TASK OBJECTIVE = Copy every line of the records that includes the word "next".

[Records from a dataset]
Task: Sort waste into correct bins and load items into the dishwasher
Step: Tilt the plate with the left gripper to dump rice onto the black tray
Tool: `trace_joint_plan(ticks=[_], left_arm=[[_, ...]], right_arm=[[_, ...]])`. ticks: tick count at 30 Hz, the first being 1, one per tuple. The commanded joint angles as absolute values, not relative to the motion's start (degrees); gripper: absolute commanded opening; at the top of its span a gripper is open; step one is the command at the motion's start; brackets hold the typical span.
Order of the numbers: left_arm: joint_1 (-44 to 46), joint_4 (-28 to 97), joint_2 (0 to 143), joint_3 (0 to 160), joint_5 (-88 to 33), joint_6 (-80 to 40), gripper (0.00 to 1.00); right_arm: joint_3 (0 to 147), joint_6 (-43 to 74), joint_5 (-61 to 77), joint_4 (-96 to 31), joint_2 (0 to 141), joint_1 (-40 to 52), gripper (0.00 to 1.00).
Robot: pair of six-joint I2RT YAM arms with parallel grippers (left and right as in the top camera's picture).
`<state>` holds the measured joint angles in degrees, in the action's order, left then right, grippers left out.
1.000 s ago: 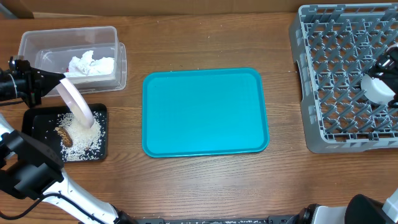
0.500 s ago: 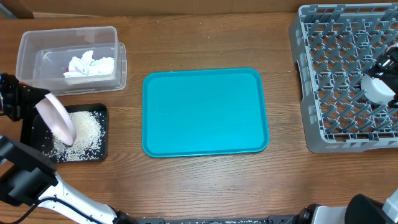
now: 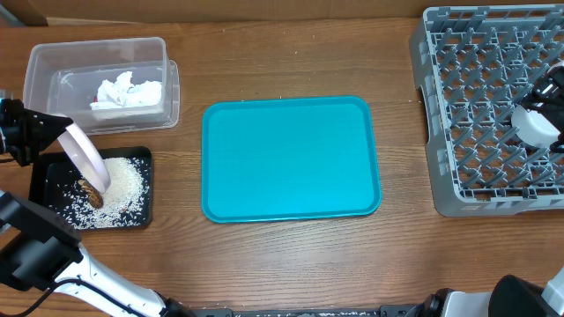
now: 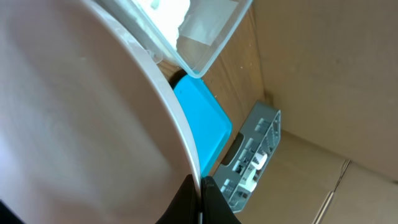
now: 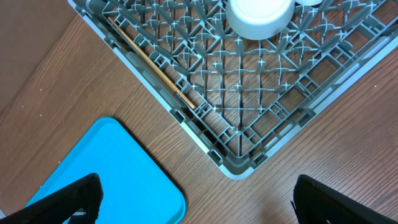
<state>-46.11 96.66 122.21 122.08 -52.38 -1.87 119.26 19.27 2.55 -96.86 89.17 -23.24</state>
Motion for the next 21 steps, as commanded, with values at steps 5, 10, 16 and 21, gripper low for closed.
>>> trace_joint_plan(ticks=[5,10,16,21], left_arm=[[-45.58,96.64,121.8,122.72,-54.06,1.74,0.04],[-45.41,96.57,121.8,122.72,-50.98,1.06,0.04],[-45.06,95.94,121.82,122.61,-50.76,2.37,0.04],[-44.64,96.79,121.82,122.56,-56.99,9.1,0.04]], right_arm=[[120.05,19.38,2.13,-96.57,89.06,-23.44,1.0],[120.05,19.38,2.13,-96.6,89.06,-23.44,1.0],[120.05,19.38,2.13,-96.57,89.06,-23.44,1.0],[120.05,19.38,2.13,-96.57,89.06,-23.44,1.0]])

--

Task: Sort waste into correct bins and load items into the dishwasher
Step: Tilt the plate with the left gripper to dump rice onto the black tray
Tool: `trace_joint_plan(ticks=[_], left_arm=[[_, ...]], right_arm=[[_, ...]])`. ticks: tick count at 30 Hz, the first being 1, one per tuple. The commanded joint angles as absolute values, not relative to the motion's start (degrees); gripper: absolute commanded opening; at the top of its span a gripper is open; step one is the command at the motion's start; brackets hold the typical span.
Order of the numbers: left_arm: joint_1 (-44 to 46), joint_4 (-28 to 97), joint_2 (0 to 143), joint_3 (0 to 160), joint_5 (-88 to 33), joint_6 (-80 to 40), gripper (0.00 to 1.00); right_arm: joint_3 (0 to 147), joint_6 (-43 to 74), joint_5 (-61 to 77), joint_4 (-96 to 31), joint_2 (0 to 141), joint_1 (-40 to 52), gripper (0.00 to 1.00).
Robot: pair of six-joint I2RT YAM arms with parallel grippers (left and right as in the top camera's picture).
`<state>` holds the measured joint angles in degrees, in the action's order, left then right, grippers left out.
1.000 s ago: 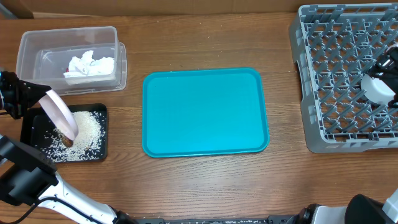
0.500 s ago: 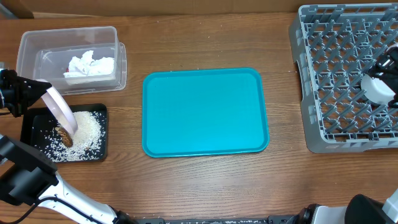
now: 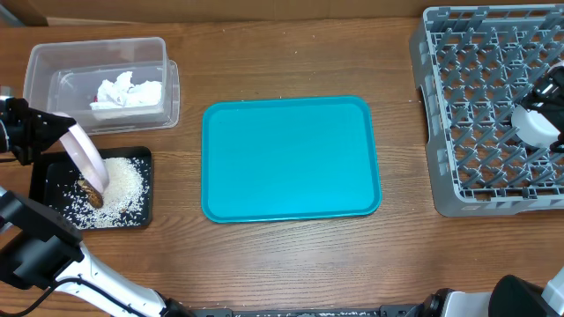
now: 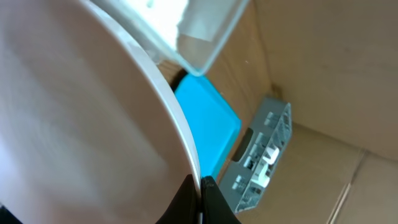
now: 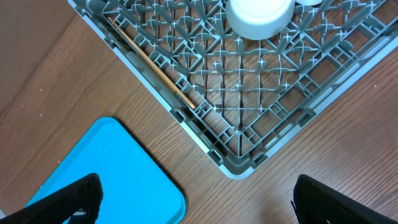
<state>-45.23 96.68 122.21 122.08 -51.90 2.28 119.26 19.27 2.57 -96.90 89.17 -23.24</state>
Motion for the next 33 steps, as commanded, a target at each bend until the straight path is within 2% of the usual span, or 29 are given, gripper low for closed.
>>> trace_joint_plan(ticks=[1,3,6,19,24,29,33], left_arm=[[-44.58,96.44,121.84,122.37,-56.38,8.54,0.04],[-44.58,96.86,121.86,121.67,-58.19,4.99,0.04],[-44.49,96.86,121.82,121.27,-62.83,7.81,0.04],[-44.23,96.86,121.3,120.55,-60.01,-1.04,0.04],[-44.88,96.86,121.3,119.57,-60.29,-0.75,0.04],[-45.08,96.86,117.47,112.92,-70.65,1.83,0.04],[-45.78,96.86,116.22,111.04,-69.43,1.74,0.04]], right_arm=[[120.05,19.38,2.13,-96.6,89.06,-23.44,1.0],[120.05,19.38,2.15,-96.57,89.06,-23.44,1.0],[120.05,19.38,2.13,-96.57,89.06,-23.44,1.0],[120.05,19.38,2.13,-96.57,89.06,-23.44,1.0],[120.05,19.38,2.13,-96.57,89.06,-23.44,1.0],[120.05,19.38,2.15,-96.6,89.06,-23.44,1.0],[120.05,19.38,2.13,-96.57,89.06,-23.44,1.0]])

REPLY =
Motion for the next 21 steps, as commanded, with values at steps 5, 10, 16 and 21, gripper low for closed.
Motion for the next 33 steps, as commanded, a target at each bend until the straight path is within 2% of the usual span, or 29 are given, gripper low for closed.

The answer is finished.